Lab 10 - Assignment 2¶

At the end of the year there are many departments of the company that request different data, both to perform analytics and to generate external reports.

The Data and Business Intelligence director has called his Data Engineering team and has listed the Dataset that they have to generate to respond to the different requests they have had.
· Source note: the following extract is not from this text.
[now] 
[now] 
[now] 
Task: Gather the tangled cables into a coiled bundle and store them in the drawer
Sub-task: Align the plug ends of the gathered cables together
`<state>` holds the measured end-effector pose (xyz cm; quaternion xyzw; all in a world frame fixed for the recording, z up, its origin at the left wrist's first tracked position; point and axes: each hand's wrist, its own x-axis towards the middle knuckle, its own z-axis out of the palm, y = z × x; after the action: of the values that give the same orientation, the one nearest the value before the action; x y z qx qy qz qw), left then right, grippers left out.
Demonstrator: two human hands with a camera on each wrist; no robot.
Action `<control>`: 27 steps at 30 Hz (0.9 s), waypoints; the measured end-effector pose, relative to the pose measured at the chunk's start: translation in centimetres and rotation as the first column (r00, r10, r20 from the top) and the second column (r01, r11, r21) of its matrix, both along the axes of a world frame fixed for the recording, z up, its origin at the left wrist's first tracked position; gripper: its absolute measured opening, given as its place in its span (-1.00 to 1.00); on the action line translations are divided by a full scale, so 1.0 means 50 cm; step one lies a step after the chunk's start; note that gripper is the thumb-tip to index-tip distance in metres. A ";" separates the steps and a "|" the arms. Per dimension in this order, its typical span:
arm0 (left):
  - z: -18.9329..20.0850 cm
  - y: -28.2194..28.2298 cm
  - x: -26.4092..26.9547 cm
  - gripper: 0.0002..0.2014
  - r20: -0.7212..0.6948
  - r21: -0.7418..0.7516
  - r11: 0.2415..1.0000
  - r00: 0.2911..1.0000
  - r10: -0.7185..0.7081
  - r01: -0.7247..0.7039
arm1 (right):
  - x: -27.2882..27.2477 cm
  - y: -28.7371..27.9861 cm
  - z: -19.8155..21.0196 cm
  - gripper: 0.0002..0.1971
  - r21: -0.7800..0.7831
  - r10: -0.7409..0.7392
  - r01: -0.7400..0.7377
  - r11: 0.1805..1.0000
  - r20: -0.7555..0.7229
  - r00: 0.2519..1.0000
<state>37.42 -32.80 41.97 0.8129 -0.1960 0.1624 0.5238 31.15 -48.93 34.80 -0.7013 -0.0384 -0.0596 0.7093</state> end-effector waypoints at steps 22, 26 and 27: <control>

To carry out the work, they have different text files ingested from the different databases of the company's management systems. These are:

"transactions-asignment.csv". It is the file with all the transactions for year 2018 with columns: TransactionID, CustomerID, Date, Product, Group, Amount, PaymentType, Country.
"customer-data-asignment.csv". It is the file with columns: CustomerID, CardNumber. It contains the relationship between the customer and his credit card identity.
"country-vat.csv". It is the file with columns: VAT, Country. It contains the relationship between each Country and the Value Added Tax which is applied for the products.
The products are labeled by a tag: A to J.
The groups contains: 'Food', 'Leisure', 'Restaurant', 'Gym', 'Gambling', 'Travel', 'Learning'.
The payment type contains: 'Visa', 'Cash', 'American', 'PayPal', 'Mastercard', 'Check'.
The countries where the transactions come from are: 'Italy', 'France', 'Germany', 'USA', 'Brasil', 'UK', 'Switzerland', 'Sweden', 'Denmark', 'Canada', 'Mexico', 'Russia'.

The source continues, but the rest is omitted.